General-purpose ML platforms could in principle add these capabilities, but they require substantial architectural changes that conflict with the existing platform design. The result is that teams building production LLM fine-tuning workflows today either cobble together multiple tools (training library + experiment tracker + custom serving code + custom evaluation pipeline) or use a purpose-built fine-tuning infrastructure platform. The latter is clearly better for velocity and reliability.

What the market looks like at scale

Every organization that runs custom AI products — not just using foundation model APIs but deploying customized models — will eventually need fine-tuning infrastructure. As the cost of fine-tuning continues to fall and the quality bar for production AI rises, the fraction of AI products that use custom models will grow. The fine-tuning infrastructure market scales with the production AI deployment market, not just with the research market.
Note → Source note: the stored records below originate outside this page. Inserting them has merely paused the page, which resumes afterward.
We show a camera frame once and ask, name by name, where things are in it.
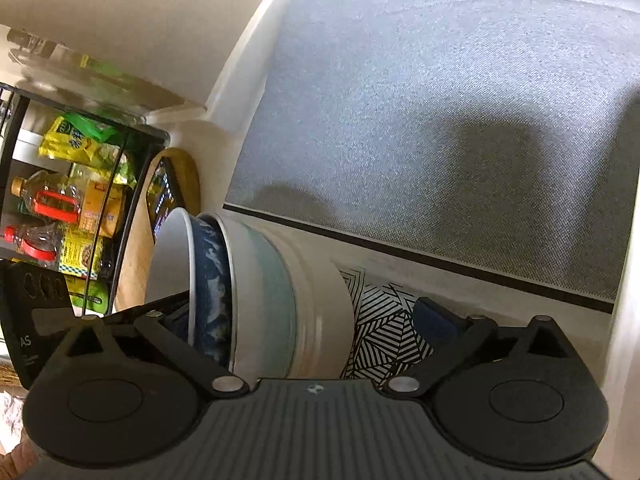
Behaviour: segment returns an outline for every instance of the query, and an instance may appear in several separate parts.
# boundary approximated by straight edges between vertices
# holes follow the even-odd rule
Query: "metal rivet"
[[[211,383],[214,390],[219,392],[236,392],[244,386],[244,381],[240,377],[225,375],[214,379]]]
[[[387,384],[393,391],[401,394],[408,394],[420,388],[418,379],[406,376],[394,377]]]

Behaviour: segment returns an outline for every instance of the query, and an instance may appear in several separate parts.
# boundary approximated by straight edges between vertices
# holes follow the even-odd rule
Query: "black and white rug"
[[[355,316],[353,347],[342,377],[371,379],[382,386],[431,352],[412,323],[417,296],[401,285],[367,275],[365,269],[339,269]]]

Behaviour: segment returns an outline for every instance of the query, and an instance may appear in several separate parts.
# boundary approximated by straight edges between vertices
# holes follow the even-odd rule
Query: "bowl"
[[[187,342],[228,367],[232,349],[232,284],[220,228],[176,208],[156,240],[145,303],[189,290]]]
[[[337,379],[353,344],[354,315],[349,289],[329,256],[311,249],[290,228],[256,226],[277,248],[292,278],[298,308],[298,338],[289,377]]]
[[[250,385],[287,377],[296,349],[296,300],[287,267],[263,234],[226,214],[198,218],[222,229],[232,275],[229,369]]]

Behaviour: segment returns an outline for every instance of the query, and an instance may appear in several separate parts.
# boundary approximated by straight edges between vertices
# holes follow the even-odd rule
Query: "black wire rack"
[[[78,108],[70,107],[66,104],[62,104],[52,99],[43,97],[38,94],[34,94],[30,91],[14,88],[7,84],[0,82],[0,139],[1,139],[1,153],[0,153],[0,216],[4,209],[4,197],[7,187],[10,186],[9,176],[12,160],[14,160],[14,149],[18,141],[18,134],[22,122],[24,121],[29,104],[39,102],[47,107],[58,110],[60,114],[65,112],[72,112],[80,114],[86,118],[99,121],[109,126],[114,126],[120,133],[119,142],[112,142],[110,144],[117,144],[118,154],[116,161],[111,171],[110,178],[107,183],[107,189],[104,194],[104,199],[100,208],[100,215],[96,225],[101,225],[106,214],[107,200],[110,195],[110,191],[113,187],[114,179],[116,177],[117,169],[122,161],[122,157],[125,154],[130,159],[130,154],[134,153],[136,159],[136,185],[133,190],[126,188],[126,205],[124,210],[124,222],[119,232],[111,239],[114,262],[113,262],[113,274],[107,282],[109,290],[109,303],[106,309],[106,314],[109,315],[113,311],[114,300],[116,298],[116,292],[118,289],[118,281],[120,279],[120,271],[122,269],[122,261],[124,259],[124,253],[129,238],[131,225],[133,222],[136,205],[140,199],[143,186],[145,182],[145,176],[151,165],[153,158],[167,146],[168,134],[162,130],[151,128],[146,125],[140,126],[127,126],[107,117],[101,117],[100,115],[80,110]],[[93,238],[91,254],[87,264],[87,277],[84,288],[84,300],[82,302],[82,315],[87,311],[87,300],[89,297],[89,286],[92,269],[94,268],[94,258],[96,256],[96,247],[99,240],[99,230],[96,231]]]

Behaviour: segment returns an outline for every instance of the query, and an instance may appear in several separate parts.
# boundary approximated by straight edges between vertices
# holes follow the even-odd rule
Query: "gray cushion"
[[[640,0],[293,0],[227,201],[615,297]]]

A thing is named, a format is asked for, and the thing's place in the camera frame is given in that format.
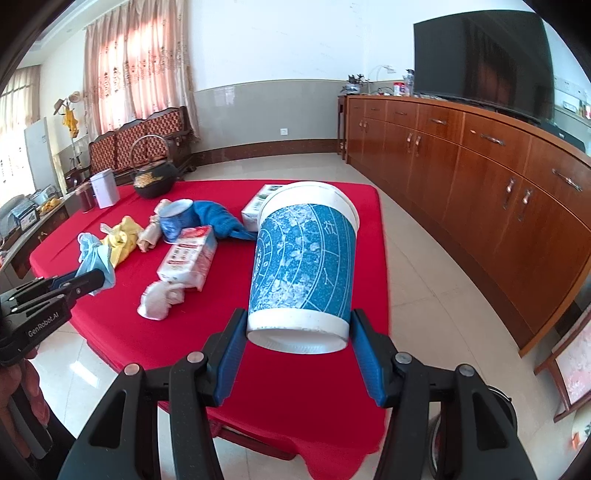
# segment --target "blue gripper pad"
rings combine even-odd
[[[67,273],[65,275],[62,275],[61,277],[57,277],[51,284],[51,290],[57,290],[64,283],[75,278],[75,276],[76,276],[76,270],[74,270],[73,272]]]
[[[217,367],[217,381],[216,387],[213,390],[213,399],[218,406],[230,396],[236,374],[238,373],[238,367],[240,366],[244,347],[246,346],[247,318],[247,312],[243,311]]]
[[[372,340],[377,335],[369,325],[367,319],[363,320],[360,314],[354,310],[351,312],[351,323],[349,327],[349,336],[355,352],[355,358],[361,370],[363,383],[368,391],[368,395],[374,399],[378,407],[384,407],[387,399],[387,394],[384,387],[384,379],[387,378],[388,373],[386,369],[392,370],[389,359],[384,365],[376,355],[379,351],[376,342],[370,341],[368,333],[372,336]],[[370,332],[366,332],[363,323],[369,326]]]

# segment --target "milk carton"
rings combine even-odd
[[[261,210],[262,203],[267,199],[269,194],[281,187],[283,187],[283,185],[263,185],[263,188],[261,188],[251,201],[246,204],[242,210],[242,223],[246,230],[249,232],[258,232],[256,219],[259,210]]]
[[[210,225],[184,228],[158,267],[160,280],[202,290],[217,241]]]

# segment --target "ceiling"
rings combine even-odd
[[[72,35],[125,0],[73,0],[37,37],[19,67],[39,65]]]

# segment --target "teapot handle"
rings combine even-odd
[[[133,171],[131,172],[131,176],[132,178],[135,178],[135,176],[138,174],[138,170],[137,168],[135,168],[135,163],[134,163],[134,148],[135,146],[144,138],[148,138],[148,137],[156,137],[159,138],[160,140],[162,140],[162,142],[164,143],[164,148],[166,149],[166,159],[168,160],[168,158],[170,157],[170,149],[168,147],[168,142],[164,139],[164,137],[161,137],[160,135],[156,135],[156,134],[147,134],[147,135],[143,135],[141,137],[139,137],[135,142],[132,143],[131,148],[129,149],[129,161],[131,162],[131,165],[133,167]]]

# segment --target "television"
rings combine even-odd
[[[414,24],[415,93],[489,106],[526,121],[554,116],[548,38],[533,12],[485,10]]]

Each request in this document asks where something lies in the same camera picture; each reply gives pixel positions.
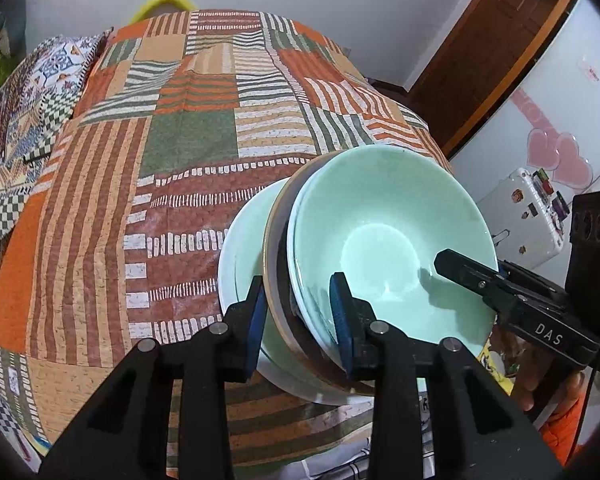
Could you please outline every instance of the metal screw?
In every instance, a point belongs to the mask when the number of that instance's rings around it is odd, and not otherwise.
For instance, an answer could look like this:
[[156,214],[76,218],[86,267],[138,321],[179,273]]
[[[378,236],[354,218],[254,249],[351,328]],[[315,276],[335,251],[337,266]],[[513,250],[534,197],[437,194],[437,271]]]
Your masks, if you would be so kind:
[[221,334],[225,333],[227,330],[229,330],[229,326],[227,325],[227,323],[225,323],[223,321],[219,321],[217,323],[212,323],[209,326],[209,332],[211,332],[214,335],[221,335]]
[[389,331],[389,325],[384,321],[372,321],[369,328],[377,334],[386,334]]
[[150,337],[147,337],[146,339],[142,339],[138,343],[138,350],[141,352],[150,352],[154,348],[155,348],[155,341],[153,339],[151,339]]
[[462,348],[462,343],[459,339],[456,339],[455,337],[445,337],[442,340],[442,344],[450,352],[459,352]]

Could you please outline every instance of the patterned cloth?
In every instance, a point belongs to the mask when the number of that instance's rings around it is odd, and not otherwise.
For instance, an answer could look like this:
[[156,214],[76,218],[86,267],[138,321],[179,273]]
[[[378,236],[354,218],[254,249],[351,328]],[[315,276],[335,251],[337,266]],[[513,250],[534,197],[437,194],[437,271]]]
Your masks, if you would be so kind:
[[49,156],[56,143],[58,130],[74,113],[75,104],[80,100],[82,91],[48,92],[42,96],[40,103],[40,120],[45,135],[38,145],[23,157],[25,164]]
[[[176,342],[221,319],[218,258],[240,208],[320,153],[373,142],[449,169],[418,116],[301,23],[200,10],[122,28],[0,266],[0,361],[30,386],[1,383],[17,422],[53,442],[140,338]],[[179,399],[176,384],[171,470]],[[312,404],[257,373],[226,403],[234,463],[250,473],[366,436],[372,420],[371,402]]]
[[[43,173],[42,160],[29,158],[25,164],[23,157],[35,150],[39,151],[39,156],[50,153],[53,138],[71,116],[96,54],[104,46],[108,34],[44,41],[22,61],[0,89],[0,261],[9,241],[8,235],[23,211],[29,192]],[[17,388],[18,395],[24,400],[27,394],[30,395],[26,368],[10,363],[5,370],[12,379],[16,368],[19,370],[17,375],[25,378],[22,386]],[[35,442],[35,446],[45,449],[48,443],[44,436],[30,429],[38,424],[38,414],[35,408],[29,410],[28,405],[20,405],[19,396],[6,388],[2,374],[0,363],[2,409],[13,410],[11,420],[20,425],[17,431],[11,428],[7,437],[21,456],[35,462],[37,455],[26,451],[29,444],[24,446],[19,431]]]
[[27,441],[22,430],[11,415],[11,410],[0,396],[0,430],[7,441],[14,447],[18,455],[29,467],[38,472],[40,457]]

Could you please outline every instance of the stacked bowls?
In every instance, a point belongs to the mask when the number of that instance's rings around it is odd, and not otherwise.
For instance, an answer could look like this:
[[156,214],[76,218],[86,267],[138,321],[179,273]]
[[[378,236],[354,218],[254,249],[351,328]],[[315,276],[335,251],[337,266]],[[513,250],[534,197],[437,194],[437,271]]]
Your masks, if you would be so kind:
[[493,311],[436,274],[446,248],[497,269],[491,235],[466,191],[435,162],[382,144],[318,156],[251,199],[222,247],[223,311],[262,274],[269,303],[258,371],[291,394],[353,404],[373,385],[347,379],[329,282],[345,273],[354,297],[413,338],[460,339],[478,355]]

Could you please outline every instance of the patchwork tablecloth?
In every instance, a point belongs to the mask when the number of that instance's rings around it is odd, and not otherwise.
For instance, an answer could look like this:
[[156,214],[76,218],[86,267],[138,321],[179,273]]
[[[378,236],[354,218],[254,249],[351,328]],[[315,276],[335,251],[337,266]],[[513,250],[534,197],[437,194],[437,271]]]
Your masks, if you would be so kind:
[[[52,443],[140,338],[176,342],[221,319],[218,258],[240,208],[319,153],[373,142],[449,169],[418,116],[301,23],[200,10],[119,30],[0,268],[0,394],[14,420]],[[176,384],[172,472],[178,400]],[[226,401],[245,468],[333,447],[372,418],[370,403],[312,404],[257,373]]]

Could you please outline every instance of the cable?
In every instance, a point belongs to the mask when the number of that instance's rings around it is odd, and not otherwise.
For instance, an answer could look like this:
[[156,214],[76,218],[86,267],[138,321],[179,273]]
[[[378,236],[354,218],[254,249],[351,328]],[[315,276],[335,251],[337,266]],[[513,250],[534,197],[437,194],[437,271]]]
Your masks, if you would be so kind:
[[596,366],[597,366],[597,363],[591,369],[591,375],[589,377],[589,384],[587,385],[587,392],[584,395],[584,401],[582,403],[582,411],[580,412],[580,418],[578,420],[578,427],[576,428],[576,433],[575,433],[575,435],[573,437],[573,442],[571,443],[571,449],[569,450],[569,454],[567,455],[567,460],[566,460],[565,464],[569,463],[569,460],[573,456],[573,453],[575,452],[576,446],[578,445],[578,439],[580,437],[580,431],[582,430],[582,423],[584,422],[584,416],[586,415],[587,406],[589,405],[589,396],[591,394],[591,389],[593,387],[593,379],[594,379],[594,377],[596,376],[596,373],[597,373]]

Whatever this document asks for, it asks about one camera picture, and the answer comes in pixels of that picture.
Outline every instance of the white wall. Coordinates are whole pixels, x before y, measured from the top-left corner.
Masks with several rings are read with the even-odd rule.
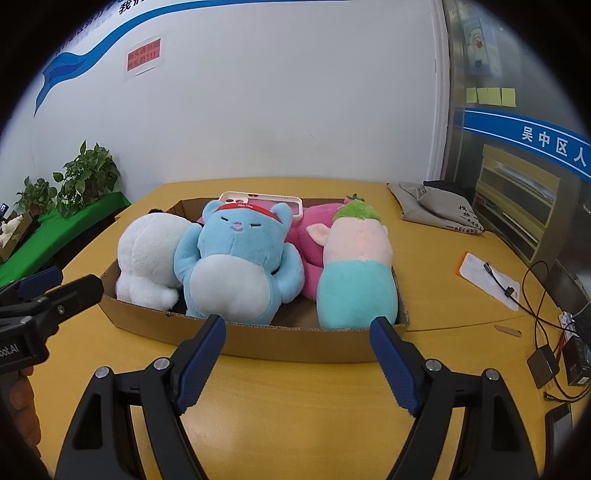
[[[25,92],[11,120],[0,137],[0,203],[6,203],[14,208],[18,200],[17,192],[21,192],[24,179],[38,178],[38,168],[33,157],[33,113],[35,112],[35,98],[43,84],[34,82]]]
[[[85,53],[124,21],[176,2],[149,0],[123,15],[114,5],[66,50]],[[26,140],[49,180],[84,139],[98,142],[113,153],[132,201],[188,179],[438,177],[449,75],[446,59],[436,72],[442,33],[434,5],[246,4],[154,18],[87,73],[55,86],[34,119],[35,95],[25,99],[0,161],[15,164]],[[127,52],[155,35],[164,64],[126,79]],[[12,174],[21,183],[27,165],[34,168],[27,161]],[[8,187],[4,175],[0,181]]]

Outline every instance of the black box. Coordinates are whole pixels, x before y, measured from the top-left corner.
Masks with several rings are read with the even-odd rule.
[[[542,345],[527,359],[531,376],[534,377],[535,386],[542,388],[552,380],[560,371],[556,357],[549,345]]]
[[[572,336],[562,348],[566,379],[569,385],[585,385],[591,378],[591,351],[577,336]]]

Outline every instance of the power adapter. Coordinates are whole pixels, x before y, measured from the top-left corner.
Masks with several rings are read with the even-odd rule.
[[[538,388],[542,388],[560,372],[558,361],[549,345],[542,345],[536,349],[527,359],[527,366]]]

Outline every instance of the red headband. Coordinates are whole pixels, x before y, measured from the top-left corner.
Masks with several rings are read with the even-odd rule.
[[[225,203],[221,207],[218,207],[216,209],[216,212],[218,210],[230,210],[230,209],[234,209],[234,208],[248,208],[250,210],[254,210],[255,212],[262,213],[263,215],[267,215],[268,217],[271,217],[271,218],[277,220],[279,223],[281,223],[281,220],[279,220],[279,217],[277,215],[275,215],[272,211],[267,210],[266,208],[263,208],[263,207],[259,207],[258,205],[251,205],[250,203]]]

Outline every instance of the gray bag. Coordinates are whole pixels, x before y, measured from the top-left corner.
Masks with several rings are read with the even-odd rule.
[[[389,183],[402,207],[402,219],[464,233],[482,233],[484,227],[468,201],[445,190],[420,183]]]

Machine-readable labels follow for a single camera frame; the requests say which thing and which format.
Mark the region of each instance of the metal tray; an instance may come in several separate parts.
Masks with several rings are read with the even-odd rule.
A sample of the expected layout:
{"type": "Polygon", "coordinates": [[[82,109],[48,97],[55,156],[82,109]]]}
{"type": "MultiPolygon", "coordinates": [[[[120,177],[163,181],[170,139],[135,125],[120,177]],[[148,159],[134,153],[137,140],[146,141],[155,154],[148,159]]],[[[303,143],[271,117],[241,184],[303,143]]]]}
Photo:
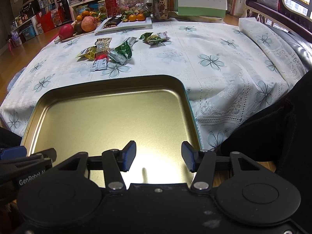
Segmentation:
{"type": "MultiPolygon", "coordinates": [[[[167,75],[102,80],[46,92],[35,106],[22,145],[28,154],[55,148],[54,165],[80,151],[100,156],[130,140],[137,154],[130,183],[188,183],[181,143],[200,149],[193,114],[181,81],[167,75]]],[[[90,179],[104,187],[102,171],[90,179]]]]}

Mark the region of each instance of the screw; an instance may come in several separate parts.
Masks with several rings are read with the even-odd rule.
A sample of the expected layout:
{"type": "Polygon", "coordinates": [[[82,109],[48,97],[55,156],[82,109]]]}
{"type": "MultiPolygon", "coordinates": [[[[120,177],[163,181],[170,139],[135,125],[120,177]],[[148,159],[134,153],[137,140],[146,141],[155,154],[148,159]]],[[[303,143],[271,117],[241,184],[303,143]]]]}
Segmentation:
{"type": "Polygon", "coordinates": [[[108,187],[113,190],[119,190],[124,187],[124,184],[119,181],[110,182],[108,187]]]}
{"type": "Polygon", "coordinates": [[[208,183],[203,181],[196,182],[193,186],[198,190],[204,190],[209,187],[208,183]]]}

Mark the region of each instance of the red can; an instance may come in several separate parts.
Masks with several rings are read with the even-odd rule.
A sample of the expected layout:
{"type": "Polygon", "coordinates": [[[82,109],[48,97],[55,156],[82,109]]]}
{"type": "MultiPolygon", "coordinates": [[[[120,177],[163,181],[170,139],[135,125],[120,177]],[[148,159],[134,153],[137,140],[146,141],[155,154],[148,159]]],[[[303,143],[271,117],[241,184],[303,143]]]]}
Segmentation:
{"type": "Polygon", "coordinates": [[[113,17],[120,14],[119,0],[105,0],[107,16],[113,17]]]}

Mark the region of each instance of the blue storage bin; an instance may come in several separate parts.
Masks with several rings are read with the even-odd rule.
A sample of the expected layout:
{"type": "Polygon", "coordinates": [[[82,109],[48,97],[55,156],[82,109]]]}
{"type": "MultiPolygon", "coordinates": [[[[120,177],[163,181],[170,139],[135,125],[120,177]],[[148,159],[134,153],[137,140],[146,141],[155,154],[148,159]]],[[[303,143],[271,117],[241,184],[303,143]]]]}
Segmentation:
{"type": "Polygon", "coordinates": [[[26,27],[25,29],[21,30],[21,32],[23,33],[26,41],[36,37],[36,32],[33,25],[26,27]]]}

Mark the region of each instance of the rectangular white plate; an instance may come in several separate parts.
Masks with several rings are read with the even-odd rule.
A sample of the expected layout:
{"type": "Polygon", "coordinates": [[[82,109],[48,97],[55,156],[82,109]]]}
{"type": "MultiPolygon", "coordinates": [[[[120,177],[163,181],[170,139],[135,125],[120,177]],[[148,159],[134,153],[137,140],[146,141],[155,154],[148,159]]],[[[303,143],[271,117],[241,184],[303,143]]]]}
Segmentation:
{"type": "Polygon", "coordinates": [[[111,31],[120,31],[127,29],[135,29],[135,28],[152,28],[152,19],[150,17],[146,18],[145,21],[135,21],[135,22],[126,22],[119,23],[117,27],[105,28],[104,24],[109,20],[104,20],[101,25],[95,29],[94,33],[100,32],[111,32],[111,31]]]}

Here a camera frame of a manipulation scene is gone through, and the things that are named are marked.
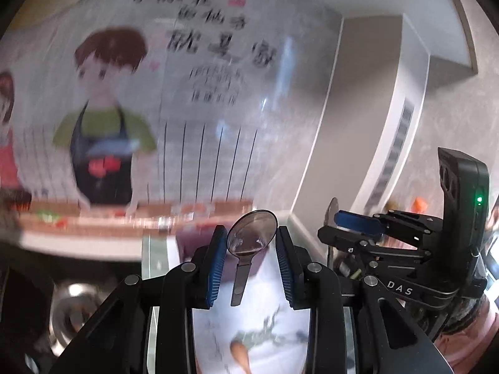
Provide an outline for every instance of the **pink heart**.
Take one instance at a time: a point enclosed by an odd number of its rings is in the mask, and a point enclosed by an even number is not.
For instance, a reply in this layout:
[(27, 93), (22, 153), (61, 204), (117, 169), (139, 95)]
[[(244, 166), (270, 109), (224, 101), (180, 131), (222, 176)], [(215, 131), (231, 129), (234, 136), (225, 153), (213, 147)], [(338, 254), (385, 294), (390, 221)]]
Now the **pink heart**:
[(235, 5), (237, 7), (244, 7), (246, 5), (246, 0), (229, 0), (229, 5)]
[(149, 69), (155, 72), (159, 68), (159, 65), (160, 63), (157, 60), (154, 60), (151, 63), (149, 63)]

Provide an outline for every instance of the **metal spoon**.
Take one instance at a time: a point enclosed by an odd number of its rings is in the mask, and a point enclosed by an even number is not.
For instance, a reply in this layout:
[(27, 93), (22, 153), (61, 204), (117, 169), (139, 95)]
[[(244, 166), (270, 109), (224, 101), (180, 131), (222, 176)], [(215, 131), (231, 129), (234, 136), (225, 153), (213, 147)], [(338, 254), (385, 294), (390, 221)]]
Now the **metal spoon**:
[(230, 306), (241, 304), (253, 256), (269, 245), (278, 228), (275, 215), (260, 209), (241, 217), (227, 235), (227, 250), (239, 259)]
[[(340, 208), (338, 205), (338, 198), (333, 197), (333, 199), (329, 203), (329, 206), (326, 209), (326, 214), (324, 215), (324, 226), (332, 226), (333, 228), (336, 227), (336, 223), (334, 222), (334, 216), (338, 213), (339, 209)], [(335, 252), (334, 247), (332, 246), (327, 247), (327, 266), (330, 269), (333, 269), (333, 262), (340, 255), (341, 253), (339, 252), (339, 250), (336, 250)]]

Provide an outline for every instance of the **orange object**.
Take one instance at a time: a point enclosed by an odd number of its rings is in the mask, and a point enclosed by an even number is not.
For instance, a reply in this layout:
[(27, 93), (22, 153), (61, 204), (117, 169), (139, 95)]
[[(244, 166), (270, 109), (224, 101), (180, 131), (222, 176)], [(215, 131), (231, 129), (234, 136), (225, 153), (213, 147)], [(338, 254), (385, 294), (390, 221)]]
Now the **orange object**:
[(233, 341), (230, 343), (230, 354), (239, 366), (243, 369), (245, 374), (251, 374), (250, 358), (248, 356), (248, 349), (241, 342)]
[(428, 203), (421, 197), (416, 197), (411, 205), (411, 212), (415, 214), (424, 214), (428, 209)]

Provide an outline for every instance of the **green shirt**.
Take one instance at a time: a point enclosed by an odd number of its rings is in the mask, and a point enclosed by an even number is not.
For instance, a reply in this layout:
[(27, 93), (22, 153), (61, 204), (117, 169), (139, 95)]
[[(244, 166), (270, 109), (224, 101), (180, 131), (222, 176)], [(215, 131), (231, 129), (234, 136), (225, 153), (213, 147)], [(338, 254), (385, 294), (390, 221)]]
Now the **green shirt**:
[[(128, 109), (122, 108), (128, 138), (140, 142), (140, 151), (150, 153), (156, 150), (156, 140), (151, 134), (144, 119)], [(69, 150), (76, 121), (81, 111), (69, 113), (57, 128), (52, 140), (54, 146)], [(90, 138), (103, 138), (118, 135), (120, 131), (120, 114), (116, 107), (105, 109), (87, 108), (81, 122), (81, 133)]]

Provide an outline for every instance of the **cartoon drawing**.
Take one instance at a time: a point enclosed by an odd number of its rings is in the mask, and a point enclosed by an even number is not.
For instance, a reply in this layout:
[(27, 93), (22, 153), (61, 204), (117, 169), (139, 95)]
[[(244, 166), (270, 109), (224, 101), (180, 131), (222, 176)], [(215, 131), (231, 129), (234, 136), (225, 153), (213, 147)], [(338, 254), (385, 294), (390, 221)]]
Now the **cartoon drawing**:
[(272, 315), (270, 324), (270, 316), (267, 316), (264, 319), (264, 327), (262, 330), (250, 332), (239, 331), (231, 341), (230, 353), (232, 354), (234, 360), (243, 369), (245, 374), (251, 374), (250, 357), (248, 352), (253, 347), (260, 346), (266, 342), (272, 342), (272, 344), (276, 347), (308, 342), (308, 336), (302, 331), (292, 334), (291, 337), (287, 335), (275, 335), (273, 333), (274, 326), (276, 324), (275, 317), (280, 311), (281, 307), (279, 306)]
[(116, 98), (146, 53), (140, 32), (125, 27), (99, 30), (74, 52), (87, 102), (66, 115), (53, 144), (69, 150), (84, 204), (129, 205), (130, 213), (137, 206), (137, 192), (147, 184), (156, 140), (147, 122)]
[(9, 124), (14, 109), (14, 80), (10, 72), (0, 73), (0, 185), (4, 188), (21, 188), (17, 175)]
We expect the fine-tuning infrastructure category to consolidate around a small number of platforms that have solved the full stack: dataset management, training orchestration, experiment tracking, evaluation pipelines, model registry, and production serving — including multi-adapter inference at scale. The companies that build the full stack early will have strong switching costs once engineering teams have standardized their workflows on them. The companies that solve only parts of it are vulnerable to consolidation by the full-stack players.

The window to build this full stack is now. The demand is real, the technical problems are hard, and the market has not yet consolidated.